The required output is every record, written out exactly.

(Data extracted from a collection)

# # # #

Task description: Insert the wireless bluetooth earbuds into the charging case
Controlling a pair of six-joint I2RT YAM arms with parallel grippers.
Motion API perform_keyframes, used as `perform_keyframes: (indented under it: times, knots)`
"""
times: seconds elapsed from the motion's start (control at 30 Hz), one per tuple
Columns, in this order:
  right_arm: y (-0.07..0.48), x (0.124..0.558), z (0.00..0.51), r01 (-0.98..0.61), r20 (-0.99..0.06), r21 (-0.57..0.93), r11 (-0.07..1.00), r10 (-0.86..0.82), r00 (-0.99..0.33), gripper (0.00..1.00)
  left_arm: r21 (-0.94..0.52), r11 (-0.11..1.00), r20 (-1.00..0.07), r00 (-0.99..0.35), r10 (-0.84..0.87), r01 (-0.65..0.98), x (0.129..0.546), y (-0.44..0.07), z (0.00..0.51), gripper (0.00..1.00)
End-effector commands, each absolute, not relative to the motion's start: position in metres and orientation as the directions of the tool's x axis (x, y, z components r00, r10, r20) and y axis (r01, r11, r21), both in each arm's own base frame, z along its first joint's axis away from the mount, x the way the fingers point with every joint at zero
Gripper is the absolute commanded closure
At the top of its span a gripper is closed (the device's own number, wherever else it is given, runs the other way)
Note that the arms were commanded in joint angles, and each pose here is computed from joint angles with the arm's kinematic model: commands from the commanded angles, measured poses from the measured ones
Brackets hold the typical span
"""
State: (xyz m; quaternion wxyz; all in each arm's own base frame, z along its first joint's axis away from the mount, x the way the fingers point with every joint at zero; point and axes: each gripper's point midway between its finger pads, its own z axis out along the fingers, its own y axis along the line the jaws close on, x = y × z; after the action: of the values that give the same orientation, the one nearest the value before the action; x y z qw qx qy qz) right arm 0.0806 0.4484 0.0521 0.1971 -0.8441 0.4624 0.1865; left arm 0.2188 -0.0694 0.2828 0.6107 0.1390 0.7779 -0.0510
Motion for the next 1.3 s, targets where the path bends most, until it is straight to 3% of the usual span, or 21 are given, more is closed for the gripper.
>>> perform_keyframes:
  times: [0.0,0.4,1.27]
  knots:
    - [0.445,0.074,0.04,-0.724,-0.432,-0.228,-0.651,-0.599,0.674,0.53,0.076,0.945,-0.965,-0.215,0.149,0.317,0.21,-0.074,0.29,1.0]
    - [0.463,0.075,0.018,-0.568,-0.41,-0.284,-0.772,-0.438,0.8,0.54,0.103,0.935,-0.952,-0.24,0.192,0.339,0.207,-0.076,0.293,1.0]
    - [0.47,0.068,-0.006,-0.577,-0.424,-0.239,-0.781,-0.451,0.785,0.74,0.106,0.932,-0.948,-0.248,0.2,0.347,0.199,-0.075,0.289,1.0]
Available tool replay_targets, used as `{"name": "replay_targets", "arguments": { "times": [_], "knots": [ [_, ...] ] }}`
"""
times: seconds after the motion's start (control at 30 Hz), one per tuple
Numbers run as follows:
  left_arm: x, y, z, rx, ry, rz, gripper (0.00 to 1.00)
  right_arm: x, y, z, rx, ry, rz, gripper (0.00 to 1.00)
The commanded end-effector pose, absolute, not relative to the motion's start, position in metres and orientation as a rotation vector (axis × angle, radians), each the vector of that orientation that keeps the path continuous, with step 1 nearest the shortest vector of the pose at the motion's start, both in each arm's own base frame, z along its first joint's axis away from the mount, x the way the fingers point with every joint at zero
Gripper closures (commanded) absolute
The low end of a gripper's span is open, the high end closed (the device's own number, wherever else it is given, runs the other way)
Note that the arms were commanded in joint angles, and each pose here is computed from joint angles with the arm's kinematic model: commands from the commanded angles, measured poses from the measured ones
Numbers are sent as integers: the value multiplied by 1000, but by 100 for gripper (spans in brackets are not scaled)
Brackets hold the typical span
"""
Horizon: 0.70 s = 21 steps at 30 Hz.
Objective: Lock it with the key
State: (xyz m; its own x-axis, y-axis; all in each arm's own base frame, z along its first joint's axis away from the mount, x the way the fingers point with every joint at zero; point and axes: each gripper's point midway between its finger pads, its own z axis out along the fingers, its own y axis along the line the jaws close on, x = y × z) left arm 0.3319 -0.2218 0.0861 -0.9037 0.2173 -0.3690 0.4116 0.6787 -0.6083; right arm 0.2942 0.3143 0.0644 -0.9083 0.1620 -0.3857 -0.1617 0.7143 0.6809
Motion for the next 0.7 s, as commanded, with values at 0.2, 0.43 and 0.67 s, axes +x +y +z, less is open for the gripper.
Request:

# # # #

## RESULT OF THIS TASK
Task description: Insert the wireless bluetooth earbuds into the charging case
Controlling a pair of six-joint I2RT YAM arms with parallel grippers.
Motion API perform_keyframes, used as `perform_keyframes: (indented under it: times, knots)`
"""
times: seconds elapsed from the motion's start (control at 30 Hz), one per tuple
Columns, in this order:
  right_arm: y (-0.07..0.48), x (0.124..0.558), z (0.00..0.51), r01 (-0.98..0.61), r20 (-0.99..0.06), r21 (-0.57..0.93), r11 (-0.07..1.00), r10 (-0.86..0.82), r00 (-0.99..0.33), gripper (0.00..1.00)
  left_arm: r21 (-0.94..0.52), r11 (-0.11..1.00), r20 (-1.00..0.07), r00 (-0.99..0.35), r10 (-0.84..0.87), r01 (-0.65..0.98), x (0.129..0.546), y (-0.44..0.07), z (0.00..0.51), gripper (0.00..1.00)
End-effector commands, each absolute, not relative to the motion's start: position in metres and orientation as the directions of the tool's x axis (x, y, z components r00, r10, r20) and y axis (r01, r11, r21), both in each arm's own base frame, z along its first joint's axis away from the mount, x the way the fingers point with every joint at zero
Gripper is the absolute commanded closure
At the top of its span a gripper is closed (the device's own number, wherever else it is given, runs the other way)
Note that the arms were commanded in joint angles, and each pose here is computed from joint angles with the arm's kinematic model: commands from the commanded angles, measured poses from the measured ones
Brackets hold the typical span
"""
State: (xyz m; quaternion wxyz; all in each arm's own base frame, z along its first joint's axis away from the mount, x the way the fingers point with every joint at zero; point and axes: each gripper's point midway between its finger pads, its own z axis out along the fingers, its own y axis along the line the jaws close on, x = y × z; after the action: of the values that give the same orientation, the one nearest the value before the action; x y z qw qx qy qz) right arm 0.0806 0.4484 0.0521 0.1971 -0.8441 0.4624 0.1865; left arm 0.2188 -0.0694 0.2828 0.6107 0.1390 0.7779 -0.0510
Motion for the next 1.3 s, targets where the path bends most, until it is straight to 3% of the usual span, or 21 are given, more is closed for the gripper.
>>> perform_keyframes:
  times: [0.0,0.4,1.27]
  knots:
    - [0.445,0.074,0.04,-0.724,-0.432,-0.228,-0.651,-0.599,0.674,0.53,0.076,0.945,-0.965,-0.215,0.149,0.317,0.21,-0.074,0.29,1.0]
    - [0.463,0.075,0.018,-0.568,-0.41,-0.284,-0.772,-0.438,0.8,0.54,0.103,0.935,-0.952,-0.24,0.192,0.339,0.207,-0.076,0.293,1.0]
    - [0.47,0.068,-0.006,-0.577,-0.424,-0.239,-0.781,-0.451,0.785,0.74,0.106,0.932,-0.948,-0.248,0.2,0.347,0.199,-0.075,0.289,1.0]
Available tool replay_targets, used as `{"name": "replay_targets", "arguments": { "times": [_], "knots": [ [_, ...] ] }}`
"""
times: seconds after the motion's start (control at 30 Hz), one per tuple
Numbers run as follows:
  left_arm: x, y, z, rx, ry, rz, gripper (0.00 to 1.00)
  right_arm: x, y, z, rx, ry, rz, gripper (0.00 to 1.00)
The commanded end-effector pose, absolute, not relative to the motion's start, position in metres and orientation as a rotation vector (axis × angle, radians), each the vector of that orientation that keeps the path continuous, with step 1 nearest the shortest vector of the pose at the motion's start, both in each arm's own base frame, z along its first joint's axis away from the mount, x the way the fingers point with every joint at zero
Gripper closures (commanded) absolute
The low end of a gripper's span is open, the high end closed (the device's own number, wherever else it is given, runs the other way)
Note that the arms were commanded in joint angles, and each pose here is computed from joint angles with the arm's kinematic model: commands from the commanded angles, measured poses from the measured ones
Numbers are sent as integers: the value multiplied by 1000, but by 100 for gripper (spans in brackets are not scaled)
Brackets hold the typical span
"""
Horizon: 0.70 s = 21 steps at 30 Hz.
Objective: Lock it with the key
State: (xyz m; its own x-axis, y-axis; all in each arm's own base frame, z along its first joint's axis away from the mount, x the way the fingers point with every joint at zero; point and axes: each gripper's point midway between its finger pads, its own z axis out along the fingers, its own y axis along the line the jaws close on, x = y × z) left arm 0.3319 -0.2218 0.0861 -0.9037 0.2173 -0.3690 0.4116 0.6787 -0.6083; right arm 0.2942 0.3143 0.0644 -0.9083 0.1620 -0.3857 -0.1617 0.7143 0.6809
Motion for the next 0.7 s, as commanded, with values at 0.2, 0.43 and 0.67 s, axes +x +y +z, less is open for the gripper.
Request:

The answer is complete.